As much details as possible please. Is it some sorta button that you tap that automatically launches your car? Also, is there a neutral position on SMG? Can you still rev up and drop it into 1st?


----------



## exsilio (Mar 7, 2002)

Here are the instructions for the LC. Have fun. 

* Disengage the DSC 

* Place transmission in Sequential mode 6 (it won't go into S6 unless DSC is disengaged)

* Push shift stick forward (- symbol)

* Car will rev to 1500 RPM

* When you are ready to launch, release shift stick and hold on to your @!#$ cheeks.

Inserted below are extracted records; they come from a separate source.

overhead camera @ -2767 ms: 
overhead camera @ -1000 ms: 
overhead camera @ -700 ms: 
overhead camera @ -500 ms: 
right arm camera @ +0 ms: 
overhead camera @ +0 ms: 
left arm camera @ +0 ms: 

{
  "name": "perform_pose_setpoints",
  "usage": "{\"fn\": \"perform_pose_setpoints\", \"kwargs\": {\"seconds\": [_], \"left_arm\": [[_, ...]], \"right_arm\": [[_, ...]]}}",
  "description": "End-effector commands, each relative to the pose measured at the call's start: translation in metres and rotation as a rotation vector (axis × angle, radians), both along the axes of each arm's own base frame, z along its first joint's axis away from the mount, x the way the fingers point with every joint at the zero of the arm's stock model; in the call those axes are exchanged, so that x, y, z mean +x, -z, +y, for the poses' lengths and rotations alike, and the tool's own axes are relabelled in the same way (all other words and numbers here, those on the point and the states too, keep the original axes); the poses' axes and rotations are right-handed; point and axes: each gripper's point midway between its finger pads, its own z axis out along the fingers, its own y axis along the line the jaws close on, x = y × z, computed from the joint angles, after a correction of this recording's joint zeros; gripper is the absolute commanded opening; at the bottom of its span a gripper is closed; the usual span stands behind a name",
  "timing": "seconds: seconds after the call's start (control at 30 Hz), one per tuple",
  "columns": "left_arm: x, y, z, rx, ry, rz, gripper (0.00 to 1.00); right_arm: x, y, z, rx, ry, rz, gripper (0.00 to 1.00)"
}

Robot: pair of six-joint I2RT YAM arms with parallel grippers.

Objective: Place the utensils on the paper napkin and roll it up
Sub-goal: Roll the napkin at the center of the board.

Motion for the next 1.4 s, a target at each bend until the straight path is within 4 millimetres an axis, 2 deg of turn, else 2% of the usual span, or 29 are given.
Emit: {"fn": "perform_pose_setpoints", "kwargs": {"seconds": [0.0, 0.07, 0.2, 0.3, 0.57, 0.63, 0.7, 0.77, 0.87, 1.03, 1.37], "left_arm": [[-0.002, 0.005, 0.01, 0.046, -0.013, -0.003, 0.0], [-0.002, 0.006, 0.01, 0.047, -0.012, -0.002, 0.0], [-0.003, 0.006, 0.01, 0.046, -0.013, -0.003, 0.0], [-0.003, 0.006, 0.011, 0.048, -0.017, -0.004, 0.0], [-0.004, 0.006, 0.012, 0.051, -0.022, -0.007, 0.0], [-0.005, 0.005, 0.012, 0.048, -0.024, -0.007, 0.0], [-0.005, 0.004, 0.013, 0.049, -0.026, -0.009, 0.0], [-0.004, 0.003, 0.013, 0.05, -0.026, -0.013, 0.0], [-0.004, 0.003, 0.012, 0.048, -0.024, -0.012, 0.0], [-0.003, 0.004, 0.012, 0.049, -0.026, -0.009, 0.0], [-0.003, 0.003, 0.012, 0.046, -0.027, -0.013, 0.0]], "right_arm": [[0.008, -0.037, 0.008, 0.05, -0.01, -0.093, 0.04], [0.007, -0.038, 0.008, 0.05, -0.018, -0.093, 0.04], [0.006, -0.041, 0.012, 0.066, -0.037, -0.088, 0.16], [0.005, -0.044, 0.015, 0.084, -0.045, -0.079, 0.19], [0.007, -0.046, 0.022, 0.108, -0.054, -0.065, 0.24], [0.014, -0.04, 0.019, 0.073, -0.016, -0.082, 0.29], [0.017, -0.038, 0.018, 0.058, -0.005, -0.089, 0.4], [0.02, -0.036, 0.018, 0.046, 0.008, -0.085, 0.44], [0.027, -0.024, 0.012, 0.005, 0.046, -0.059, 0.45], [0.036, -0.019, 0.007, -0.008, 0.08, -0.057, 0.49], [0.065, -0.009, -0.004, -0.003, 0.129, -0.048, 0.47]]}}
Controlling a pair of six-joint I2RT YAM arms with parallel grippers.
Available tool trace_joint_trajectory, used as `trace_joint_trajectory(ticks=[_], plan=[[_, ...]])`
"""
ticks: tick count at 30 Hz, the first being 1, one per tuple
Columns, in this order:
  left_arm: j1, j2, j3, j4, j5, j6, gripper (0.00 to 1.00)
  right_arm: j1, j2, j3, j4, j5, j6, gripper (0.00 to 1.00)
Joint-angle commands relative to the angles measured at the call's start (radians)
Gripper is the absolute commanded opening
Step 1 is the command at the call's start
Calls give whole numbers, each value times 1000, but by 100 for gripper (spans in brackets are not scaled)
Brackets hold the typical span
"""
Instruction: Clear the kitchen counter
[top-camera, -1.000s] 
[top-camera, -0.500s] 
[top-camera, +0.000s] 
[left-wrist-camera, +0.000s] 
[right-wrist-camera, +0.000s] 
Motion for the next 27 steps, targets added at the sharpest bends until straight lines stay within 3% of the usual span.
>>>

The first time I did it I spun the tires pretty good, not intentionally of course, but the next two times were smooth. Even at only 1500 RPM it’s quite a boost off the line. Enjoy.


----------



## BiGGieStuFF (Feb 20, 2002)

Thanks 



exsilio said:


> *Here are the instructions for the LC. Have fun.
> 
> * Disengage the DSC
> 
> ...


----------



## Mr. The Edge (Dec 19, 2001)

you have to mash the throttle after the stick is forward too, right?


----------



## exsilio (Mar 7, 2002)

d'oh! good call man! I forgot...heh heh

Okay revised steps 

* Disengage the DSC 

* Place transmission in Sequential mode 6 (it won't go into S6 unless DSC is disengaged) 

* Push shift stick forward (- symbol) and hold there

* Depress accelerator pedal all the way down (yes floor it)

* Car will rev to 1500 RPM 

* When you are ready to launch, release shift stick and hold on to your @!#$ cheeks.


----------